_EXERCISE DIRECTIONS_
Search the listing below for the word "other" and return each line that contains it.

_MATERIAL TO PROCESS_
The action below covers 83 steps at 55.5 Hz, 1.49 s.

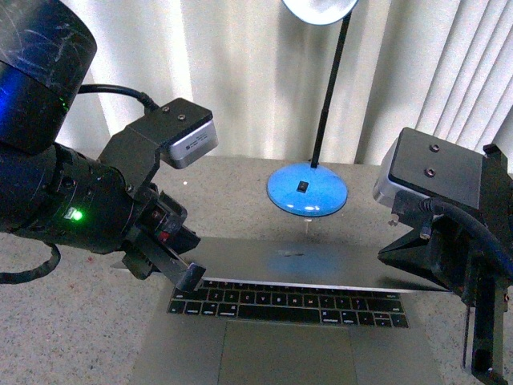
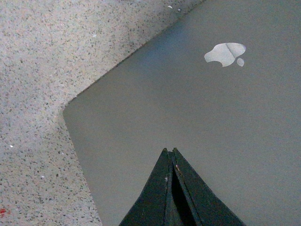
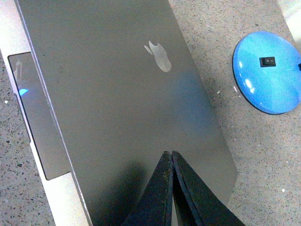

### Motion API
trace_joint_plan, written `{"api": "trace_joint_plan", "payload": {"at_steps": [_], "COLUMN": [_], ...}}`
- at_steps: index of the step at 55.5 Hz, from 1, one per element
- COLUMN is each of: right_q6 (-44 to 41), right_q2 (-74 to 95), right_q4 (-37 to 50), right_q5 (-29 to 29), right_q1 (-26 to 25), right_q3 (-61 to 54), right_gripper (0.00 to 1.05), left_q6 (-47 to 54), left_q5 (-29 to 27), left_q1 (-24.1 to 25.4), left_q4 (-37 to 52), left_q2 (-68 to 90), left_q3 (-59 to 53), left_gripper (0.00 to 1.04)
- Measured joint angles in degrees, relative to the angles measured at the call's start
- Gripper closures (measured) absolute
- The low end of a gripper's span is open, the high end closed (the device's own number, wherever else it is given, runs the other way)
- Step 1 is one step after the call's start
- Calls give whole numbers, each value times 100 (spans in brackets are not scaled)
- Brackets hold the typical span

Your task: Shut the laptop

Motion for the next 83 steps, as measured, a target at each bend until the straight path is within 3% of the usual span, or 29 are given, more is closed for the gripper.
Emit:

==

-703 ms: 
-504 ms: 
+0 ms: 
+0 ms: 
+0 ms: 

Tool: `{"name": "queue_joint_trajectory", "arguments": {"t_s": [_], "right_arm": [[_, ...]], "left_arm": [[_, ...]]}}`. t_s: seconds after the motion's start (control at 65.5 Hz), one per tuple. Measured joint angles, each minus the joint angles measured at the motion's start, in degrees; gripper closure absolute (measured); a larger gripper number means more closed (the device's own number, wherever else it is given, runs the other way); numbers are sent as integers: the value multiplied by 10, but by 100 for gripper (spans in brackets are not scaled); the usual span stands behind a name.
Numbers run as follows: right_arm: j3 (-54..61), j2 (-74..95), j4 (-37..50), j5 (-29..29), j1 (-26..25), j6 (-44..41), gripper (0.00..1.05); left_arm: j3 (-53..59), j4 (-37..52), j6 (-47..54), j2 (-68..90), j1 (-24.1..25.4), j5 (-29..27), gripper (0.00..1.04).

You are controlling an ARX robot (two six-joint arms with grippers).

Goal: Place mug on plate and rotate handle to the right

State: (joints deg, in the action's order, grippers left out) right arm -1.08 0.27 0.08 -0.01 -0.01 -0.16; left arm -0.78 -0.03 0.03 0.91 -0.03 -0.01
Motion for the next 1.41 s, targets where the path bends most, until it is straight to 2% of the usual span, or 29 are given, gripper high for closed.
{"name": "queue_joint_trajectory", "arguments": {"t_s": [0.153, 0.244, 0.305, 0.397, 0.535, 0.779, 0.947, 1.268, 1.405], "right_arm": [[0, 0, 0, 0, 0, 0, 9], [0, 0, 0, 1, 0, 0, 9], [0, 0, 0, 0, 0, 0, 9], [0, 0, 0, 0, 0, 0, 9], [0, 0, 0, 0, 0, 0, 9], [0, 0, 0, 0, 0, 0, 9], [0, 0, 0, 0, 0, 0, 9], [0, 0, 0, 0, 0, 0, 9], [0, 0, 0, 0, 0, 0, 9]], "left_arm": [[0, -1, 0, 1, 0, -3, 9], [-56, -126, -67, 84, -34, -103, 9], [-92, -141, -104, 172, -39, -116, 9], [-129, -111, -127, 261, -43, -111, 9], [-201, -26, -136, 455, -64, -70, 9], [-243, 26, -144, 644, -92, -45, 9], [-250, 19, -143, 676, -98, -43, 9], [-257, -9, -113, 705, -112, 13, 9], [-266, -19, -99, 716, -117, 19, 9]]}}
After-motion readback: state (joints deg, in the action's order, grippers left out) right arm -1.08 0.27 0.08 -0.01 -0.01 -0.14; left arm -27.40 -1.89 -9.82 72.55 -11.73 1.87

_SOLUTION TO THIS TASK_
- The low end of a gripper's span is open, the high end closed (the device's own number, wherever else it is given, runs the other way)
Tool: `{"name": "queue_joint_trajectory", "arguments": {"t_s": [_], "right_arm": [[_, ...]], "left_arm": [[_, ...]]}}`. t_s: seconds after the motion's start (control at 65.5 Hz), one per tuple. Measured joint angles, each minus the joint angles measured at the motion's start, in degrees; gripper closure absolute (measured); a larger gripper number means more closed (the device's own number, wherever else it is given, runs the other way); numbers are sent as integers: the value multiplied by 10, but by 100 for gripper (spans in brackets are not scaled); the usual span stands behind a name.

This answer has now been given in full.